▶ Task goal: Where does the word "sees" occur in the data below? Copy each line that holds it.

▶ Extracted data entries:
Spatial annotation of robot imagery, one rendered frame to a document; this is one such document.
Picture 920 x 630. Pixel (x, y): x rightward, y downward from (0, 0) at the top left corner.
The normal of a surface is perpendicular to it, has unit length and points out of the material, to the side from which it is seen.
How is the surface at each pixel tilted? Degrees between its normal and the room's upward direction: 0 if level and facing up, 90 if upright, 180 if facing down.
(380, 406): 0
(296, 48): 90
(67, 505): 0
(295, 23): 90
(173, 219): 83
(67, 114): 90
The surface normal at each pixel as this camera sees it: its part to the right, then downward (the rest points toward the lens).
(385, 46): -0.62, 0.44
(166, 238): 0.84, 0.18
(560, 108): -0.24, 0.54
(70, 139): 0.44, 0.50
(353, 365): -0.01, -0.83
--
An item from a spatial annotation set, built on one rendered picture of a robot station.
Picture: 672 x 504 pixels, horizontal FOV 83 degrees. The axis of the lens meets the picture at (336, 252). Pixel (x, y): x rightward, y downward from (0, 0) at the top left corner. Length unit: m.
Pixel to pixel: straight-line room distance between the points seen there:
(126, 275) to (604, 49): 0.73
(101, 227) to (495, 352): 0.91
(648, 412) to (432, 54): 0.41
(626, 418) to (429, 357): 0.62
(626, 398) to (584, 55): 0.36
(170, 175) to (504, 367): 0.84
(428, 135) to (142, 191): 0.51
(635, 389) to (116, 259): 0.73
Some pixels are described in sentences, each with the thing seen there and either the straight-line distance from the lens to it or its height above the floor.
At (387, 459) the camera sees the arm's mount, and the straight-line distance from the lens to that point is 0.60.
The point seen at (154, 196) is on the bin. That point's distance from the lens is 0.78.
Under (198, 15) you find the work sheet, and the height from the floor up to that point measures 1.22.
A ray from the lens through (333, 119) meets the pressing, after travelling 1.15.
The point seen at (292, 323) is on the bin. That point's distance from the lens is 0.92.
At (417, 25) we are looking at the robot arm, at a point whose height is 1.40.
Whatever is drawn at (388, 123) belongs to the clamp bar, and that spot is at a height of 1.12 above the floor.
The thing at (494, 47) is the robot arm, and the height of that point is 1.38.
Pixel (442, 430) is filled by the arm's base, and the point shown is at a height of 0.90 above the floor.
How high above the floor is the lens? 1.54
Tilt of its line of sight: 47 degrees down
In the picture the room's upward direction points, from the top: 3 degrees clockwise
...
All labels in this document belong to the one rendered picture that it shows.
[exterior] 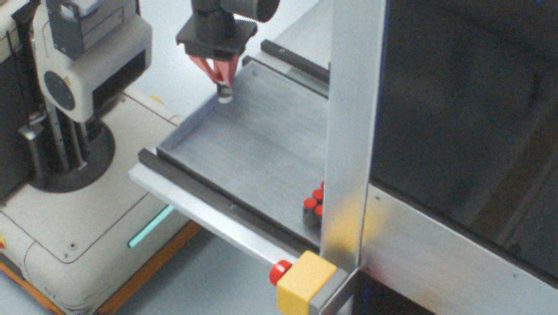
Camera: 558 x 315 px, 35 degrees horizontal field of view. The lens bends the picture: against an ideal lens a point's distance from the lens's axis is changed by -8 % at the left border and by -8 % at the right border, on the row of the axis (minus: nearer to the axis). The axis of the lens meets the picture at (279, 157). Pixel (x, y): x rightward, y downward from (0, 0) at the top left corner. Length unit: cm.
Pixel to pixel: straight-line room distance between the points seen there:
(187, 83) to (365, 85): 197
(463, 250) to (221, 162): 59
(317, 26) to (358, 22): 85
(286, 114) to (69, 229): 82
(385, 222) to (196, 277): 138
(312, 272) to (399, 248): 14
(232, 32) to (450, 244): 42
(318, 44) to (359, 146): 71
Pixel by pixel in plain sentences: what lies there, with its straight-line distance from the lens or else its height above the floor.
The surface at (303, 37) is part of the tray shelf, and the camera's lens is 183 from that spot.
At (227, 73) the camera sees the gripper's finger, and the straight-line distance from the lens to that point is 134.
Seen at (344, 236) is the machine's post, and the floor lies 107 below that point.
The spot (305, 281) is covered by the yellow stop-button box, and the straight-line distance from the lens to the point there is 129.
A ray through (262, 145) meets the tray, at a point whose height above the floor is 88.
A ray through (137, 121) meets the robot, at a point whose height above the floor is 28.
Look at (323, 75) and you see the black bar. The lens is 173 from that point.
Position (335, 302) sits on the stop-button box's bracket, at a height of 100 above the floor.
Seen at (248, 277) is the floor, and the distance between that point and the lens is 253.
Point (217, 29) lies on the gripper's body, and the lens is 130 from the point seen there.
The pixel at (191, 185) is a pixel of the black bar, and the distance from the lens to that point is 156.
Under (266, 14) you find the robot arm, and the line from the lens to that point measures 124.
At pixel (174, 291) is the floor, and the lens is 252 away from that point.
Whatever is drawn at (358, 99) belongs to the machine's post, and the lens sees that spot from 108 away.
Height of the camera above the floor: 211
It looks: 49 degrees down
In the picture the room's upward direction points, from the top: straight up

▶ Answer:
The surface normal at each pixel as this camera sees it: its part to the right, then downward (the rest points toward the lens).
At (387, 459) the camera sees the arm's mount, and the straight-line distance from the lens to that point is 0.60.
At (227, 73) the camera sees the gripper's finger, and the straight-line distance from the lens to that point is 134.
Whatever is drawn at (358, 99) belongs to the machine's post, and the lens sees that spot from 108 away.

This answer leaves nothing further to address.